WWF-India supports biodiversity and natural resources conservation in India through collecting, managing, disseminating and making accessible, relevant data and knowledge, and by providing appropriate technical, analytical and networking services. Indira Gandhi Conservation Centre (IGCMC) extensively uses remote sensing and GIS for providing data on habitats and ecosystems in the country so that the requisite spatial information becomes available to resource managers and planners. As part of this exercise the IGCMC undertakes conservation based projects on important ecosystems including forests, wetlands, coastal zones, Himalayas etc. The centre is equipped with state-of-the-art hardware and software facilities to generate spatial databases as well as provide solutions for conservation planning.
Indira Gandhi Conservation Monitoring Centre (IGCMC) extensively uses geospatial data related to habitats and ecosystems in the country. Which agencies do you source the geospatial data from?
IGCMC uses GIS data that provides information sets that can be used in GIS and spatial databases for purposes of geospatial analysis and mapping. Some of the data sources are NRSC, SOI, FSI, IUCN, WPA, WII, NATMO, State Forest Department, NASA, NOAA, ESRI, SRTM, GLCF, Google Earth, WWF-International, Global Wetlands.
In addition to remote sensing and GIS, technologies like LiDAR and UAVs are also gaining popularity for gathering geospatial data to be used in wildlife management. Are you exploring the options of use of such technologies?

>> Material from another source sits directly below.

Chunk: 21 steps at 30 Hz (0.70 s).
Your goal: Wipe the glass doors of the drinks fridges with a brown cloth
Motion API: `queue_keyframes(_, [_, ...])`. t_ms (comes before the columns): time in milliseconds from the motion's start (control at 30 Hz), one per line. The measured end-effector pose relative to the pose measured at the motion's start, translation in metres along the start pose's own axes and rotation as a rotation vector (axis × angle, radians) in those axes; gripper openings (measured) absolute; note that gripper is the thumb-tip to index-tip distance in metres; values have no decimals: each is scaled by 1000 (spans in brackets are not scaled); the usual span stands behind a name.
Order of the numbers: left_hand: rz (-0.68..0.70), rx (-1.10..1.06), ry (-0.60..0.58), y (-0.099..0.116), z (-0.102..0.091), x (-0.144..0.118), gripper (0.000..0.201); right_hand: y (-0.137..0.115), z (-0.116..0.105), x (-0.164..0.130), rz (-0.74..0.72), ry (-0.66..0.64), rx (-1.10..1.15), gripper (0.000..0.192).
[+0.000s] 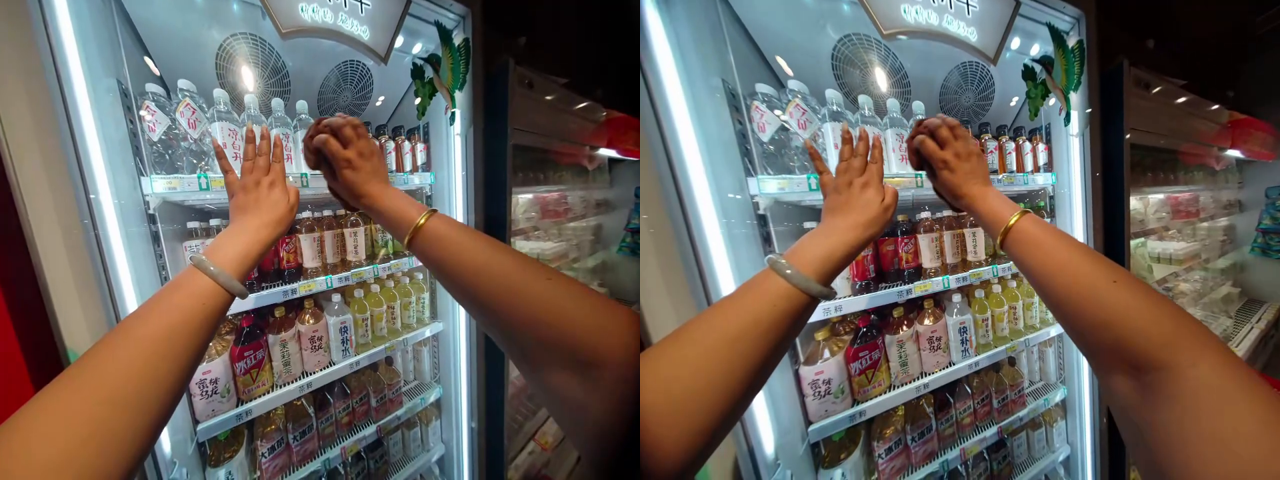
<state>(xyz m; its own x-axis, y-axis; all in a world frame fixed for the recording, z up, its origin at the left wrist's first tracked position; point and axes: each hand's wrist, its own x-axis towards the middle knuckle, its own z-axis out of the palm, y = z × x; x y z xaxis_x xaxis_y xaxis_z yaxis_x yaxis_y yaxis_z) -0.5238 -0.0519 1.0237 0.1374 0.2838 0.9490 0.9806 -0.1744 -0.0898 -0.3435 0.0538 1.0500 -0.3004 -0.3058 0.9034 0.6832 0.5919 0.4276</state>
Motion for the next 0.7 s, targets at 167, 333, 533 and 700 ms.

LiDAR technology is yet to be explored. While WWF-India with WWF-International did a trial run off UAV in Kaziranga National Park for monitoring and management of wildlife resource, but it could not be continued due to permission issues with MOD.
Poaching is one of the biggest issues facing wildlife management in India. Can geospatial technology address this issue?
Poaching cannot be directly addressed by geospatial technology. But,definitely technologies like GIS and GPS can be used to the study the crime. Crime mapping is quickly becoming a standard part of police practice and represents a novel way to combat a crime such as poaching. Because illegal hunting occurs in areas without street addresses, GPS technology is an alternative way to collect spatial data about criminal activity and produce maps that help guide ranger patrols and prevention efforts.
Can you tell us about some of the significant government investments and initiatives in India towards the use of geospatial technology in the wildlife sector?
Government of India has set up organisations which in particular deal with wildlife management. Many of these organisations, like Wildlife Institute of India (WII) and NTCA, have incorporated geospatial technologies as one of the important component of their organisation. Forest departments, under government of India, have also used satellite based GPS collars for monitoring of endangered species such as tigers, elephants, in the protected areas. Forest officers are well equipped with GPS device, which provides real time locations for essential forest management.
What are the future application areas for the use of geospatial technology in wildlife preservation and management?
Geospatial technology includes the suite of hardware and software tools and data associated with GPS, remote sensing and GIS. In recent years, the increased accessibility of these technologies has opened their application beyond the sole use by professionals and allowed dissemination into the field of wildlife management. Over time, the availability of better spatial data has made habitat evaluation and management more scientific and realistic. Today, wildlife is just confined to protected areas because of fragmentation of forests, which is resulting in genetic isolation of species. Geospatial technologies can be used to identify and map the corridors connecting protected areas, which could be later restored and conserved for the free movement of the wild.
Applications like long term monitoring of forests for wildlife preservation, multi-temporal analysis to map forest degradation, virtual fencing for protected areas management, mapping of no-go areas for wildlife preservation, sustainable infrastructure development for better forest managementare some of the fields which will be emphasised in future.